Actuellement, il n’en existe qu’un seul exemplaire, utilisé et testé par le laboratoire hospitalier universitaire de Bruxelles.
sDans les prochains mois, Vesale Bioscience en placera gratuitement beaucoup d’autres dans les grands centres médicaux européens, là où il y a des médecins d’ores et déjà intéressés par la phagothérapie. « C’est le cas de Gasthuisberg, l’hôpital adossé à la KUL, qui va investir pas moins de 20 millions d’euros dans des protocoles de phagothérapie. »
Des phages fabriqués en Belgique
En prévision de la forte demande européenne en phages dans les prochaines années, Vesale Bioscience envisage d’installer une unité de fabrication de phages en Belgique. « Dans un premier temps, cela se fera sur le site bruxellois de la Défense. »

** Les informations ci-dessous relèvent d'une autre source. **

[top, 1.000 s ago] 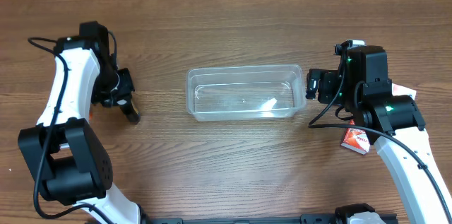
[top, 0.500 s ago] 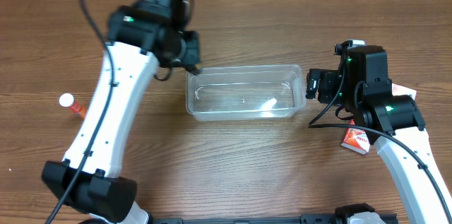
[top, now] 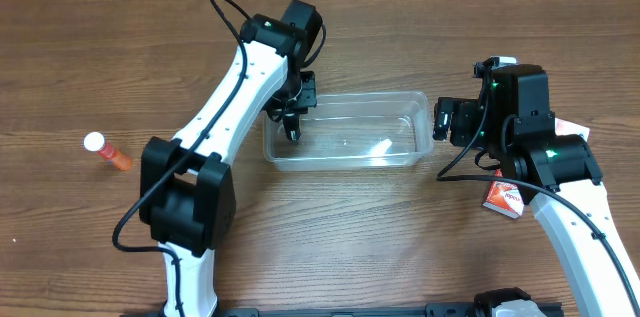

Les usines à phages, ce sont des bactéries. Mais pas n’importe lesquelles, elles sont très spécifiques. Elles multiplieront les phages contenus dans la collection de la start-up.
Et pour en avoir de très grandes quantités en stock, elle étudie la possibilité de conserver les phages sous forme sèche. « C’est l’objet de notre subside Biowin d’environ 5 millions euros. Les phages naturels produits sous forme liquide ont une durée de validité comprise entre 6 et 12 mois. Mais, sous forme sèche, leur durée de validité est infinie. Outre permettre un transport de phages plus aisé, cette avancée est également intéressante en galénique. On pourra faire des puffs contenant des phages pour les personnes souffrant de mucoviscidose ou de tuberculose. Mais aussi des crèmes pour les grands brûlés. »
« La stratégie de distribution gratuite des phagogrammes nous permettra de réaliser des études, de collecter des données et de mettre le traitement à disposition, grâce à notre unité de production. Ainsi, avec de solides références, Vesale Bioscience arrivera tout puissant sur le marché. » Le début de la commercialisation des phages devrait intervenir courant 2024.